As the patent question comes up regularly, it might be a good
idea to modify the Licensing FAQ a bit in that direction so
that potential users get a clear statement. Especially the
circumstance that the .NET patent is defacto a toothless
tiger (as many prior art exists in that context) might be an
important information. By the way the Licensing FAQ seems no
longer to be directly linked from the FAQ page. Is there a
special reason for that?
Maybe you can shed some light into another issue as well. The
Licensing FAQ states: "Basically a grant is given to anyone
who want to implement those [ECMA/ISO] components for free
and for any purpose. The controversial elements are the
ASP.NET, ADO.NET and Windows.Forms subsets. Those are
convenient [...] for people who need full compatibility with
the Windows platform, but are not required for the open
source Mono platform, nor integration with today's Mono's
rich support of Linux."
Exactly the last two sentences astonish me a bit because the
inference from this statement is that the whole Mono API
Stack like Gtk# or Mono.Unix will sit directly on top of the
CLI API. However that is very hard to believe as I'm sure
even Gtk# and Mono.Unix need more functionality that the CLI
actually provides. For example the
System.Runtime.InteropServices.Marshal class is not part of
the CLI API. The CLI CultureInfo class does not contain any
methods or properties (but the strange notice "Reserved for
future use.

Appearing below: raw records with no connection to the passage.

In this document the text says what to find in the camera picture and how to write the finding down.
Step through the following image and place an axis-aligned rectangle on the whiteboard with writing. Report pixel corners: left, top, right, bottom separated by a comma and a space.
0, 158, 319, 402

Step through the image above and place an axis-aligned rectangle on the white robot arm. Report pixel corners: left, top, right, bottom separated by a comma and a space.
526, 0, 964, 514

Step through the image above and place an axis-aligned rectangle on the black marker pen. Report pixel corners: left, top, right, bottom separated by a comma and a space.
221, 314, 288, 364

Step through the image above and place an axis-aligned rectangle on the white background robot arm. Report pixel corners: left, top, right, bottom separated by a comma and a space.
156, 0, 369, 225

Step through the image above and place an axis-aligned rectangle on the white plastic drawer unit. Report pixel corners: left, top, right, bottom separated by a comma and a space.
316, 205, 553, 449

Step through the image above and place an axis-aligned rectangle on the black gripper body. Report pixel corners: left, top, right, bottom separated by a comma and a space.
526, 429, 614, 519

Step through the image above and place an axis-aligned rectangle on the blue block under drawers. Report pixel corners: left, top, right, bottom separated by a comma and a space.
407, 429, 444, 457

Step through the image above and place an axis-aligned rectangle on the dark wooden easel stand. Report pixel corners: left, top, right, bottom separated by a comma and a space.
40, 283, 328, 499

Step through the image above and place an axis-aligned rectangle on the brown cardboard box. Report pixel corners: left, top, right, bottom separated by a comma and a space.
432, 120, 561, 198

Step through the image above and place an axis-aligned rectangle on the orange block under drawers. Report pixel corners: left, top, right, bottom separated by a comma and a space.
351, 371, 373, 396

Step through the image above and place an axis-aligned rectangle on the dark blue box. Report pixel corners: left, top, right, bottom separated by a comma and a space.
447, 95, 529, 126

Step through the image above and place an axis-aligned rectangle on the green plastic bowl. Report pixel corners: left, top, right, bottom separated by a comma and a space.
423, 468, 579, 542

This class is provided in order to implement the
abstract methods that require it in the reflection
library."). Also other CLI classes like Exception have a
reduced set of methods - just look at the XML file that
contains the CLI API.
Therefore my conclusion is that any serious .NET application
or library will (almost) always need more than the CLI API
actually provides. However nobody seems to care about that
fine detail and believe that when the CLI can be used for
free, (at least) the Mono Stack is safe which is (*in my
opinion*) not the case.
Did I overlook some important information like that *the
whole .NET base library* is actually part of CLI (which is
not the case AFAIK)? It would be fine if you or someone else
could shed some light into that issue. Thanks in advance.